Morphometric analysis of the forebrain anomalies in the delayed Splotch mutant embryo.

The early development of delayed Splotch mouse embryos was examined histologically using scanning electron microscopy and morphometric techniques. Embryos obtained from matings of mice heterozygous for the delayed Splotch gene exhibited a high incidence of lumbosacral (25%) or cephalic (7%) neural tube defects. The lumbosacral neural tube defects extended from the posterior neuropore region to the tip of the tailbud; cephalic neural tube closure defects were found in the hindbrain and midbrain regions. The frontal region of affected embryos was abnormal in that it was reduced in size, particularly in the developing midface.
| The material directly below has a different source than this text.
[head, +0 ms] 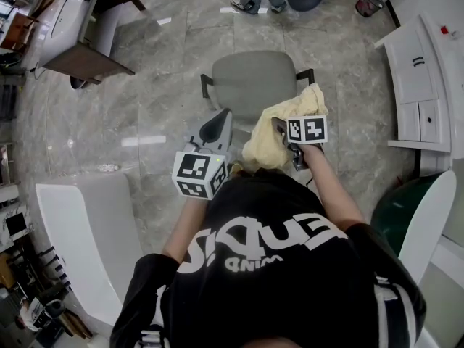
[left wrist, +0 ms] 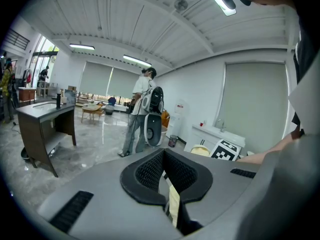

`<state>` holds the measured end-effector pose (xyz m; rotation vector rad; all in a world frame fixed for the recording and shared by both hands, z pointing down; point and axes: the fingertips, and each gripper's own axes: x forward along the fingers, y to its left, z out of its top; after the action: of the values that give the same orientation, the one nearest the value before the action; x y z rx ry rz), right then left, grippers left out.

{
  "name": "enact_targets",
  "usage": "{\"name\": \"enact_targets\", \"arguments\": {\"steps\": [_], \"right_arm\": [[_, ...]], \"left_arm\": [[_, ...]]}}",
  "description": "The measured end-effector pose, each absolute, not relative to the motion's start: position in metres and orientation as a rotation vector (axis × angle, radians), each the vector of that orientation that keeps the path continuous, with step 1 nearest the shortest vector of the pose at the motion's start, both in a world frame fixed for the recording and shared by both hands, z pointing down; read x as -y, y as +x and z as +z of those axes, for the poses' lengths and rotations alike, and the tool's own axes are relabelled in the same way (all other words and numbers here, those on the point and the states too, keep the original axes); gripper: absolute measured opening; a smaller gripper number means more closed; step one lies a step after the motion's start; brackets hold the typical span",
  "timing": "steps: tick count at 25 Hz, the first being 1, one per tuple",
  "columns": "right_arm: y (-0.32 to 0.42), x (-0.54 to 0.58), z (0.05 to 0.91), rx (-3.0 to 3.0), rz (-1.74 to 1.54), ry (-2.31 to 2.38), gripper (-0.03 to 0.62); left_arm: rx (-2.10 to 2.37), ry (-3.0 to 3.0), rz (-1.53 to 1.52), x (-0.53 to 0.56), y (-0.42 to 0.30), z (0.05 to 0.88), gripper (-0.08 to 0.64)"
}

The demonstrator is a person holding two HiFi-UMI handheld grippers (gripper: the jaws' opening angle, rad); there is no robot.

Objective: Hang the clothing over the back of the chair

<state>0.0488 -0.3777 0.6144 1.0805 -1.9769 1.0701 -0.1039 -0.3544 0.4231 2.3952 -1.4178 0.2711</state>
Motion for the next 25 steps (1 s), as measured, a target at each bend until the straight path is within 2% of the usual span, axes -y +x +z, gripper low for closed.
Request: {"name": "enact_targets", "arguments": {"steps": [8, 25], "right_arm": [[0.051, 0.364, 0.614, 1.981, 1.068, 1.022, 0.259], [0.054, 0.345, 0.574, 2.069, 0.845, 0.951, 0.258]], "left_arm": [[1.415, 2.401, 0.269, 0.349, -0.101, 0.422, 0.015], [1.395, 2.42, 0.261, 0.337, -0.1, 0.422, 0.015]]}}
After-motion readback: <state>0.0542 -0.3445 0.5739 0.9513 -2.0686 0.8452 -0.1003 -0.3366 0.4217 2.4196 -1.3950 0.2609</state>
Histologically, the forebrain region of affected embryos appeared reduced, and the luminal surface of the neuroepithelium was often irregular and infolded. To quantify these alterations and to determine their contribution to the final form of the region, size and areal measurements were recorded and served as input for principal component and cluster analytic techniques. In affected embryos, significant reductions were found in lumen size, in neuroepithelial area but not thickness, and in overall area of forebrain but not hindbrain. Principal component analysis of data from unaffected embryos produced two factors, one containing hindbrain variables and the second forebrain variables; for the affected embryos, three factors were extracted. The first loaded on variables that measured the thickness and area of the neuroepithelium, the second on forebrain variables, and the third on hindbrain variables. Factor scores were then generated from a pooled analysis of normal and affected cases and were analyzed using cluster analysis. Three clusters were identified: one contained eight affected embryos with cephalic neural tube defects; another contained nine affected embryos with lumbosacral neural tube defects and five normal embryos; and the final cluster contained ten unaffected embryos. These results suggest a major role of the delayed Splotch gene on the neuroepithelium itself and support the suggested role of cerebrospinal fluid pressure in normal forebrain histogenesis.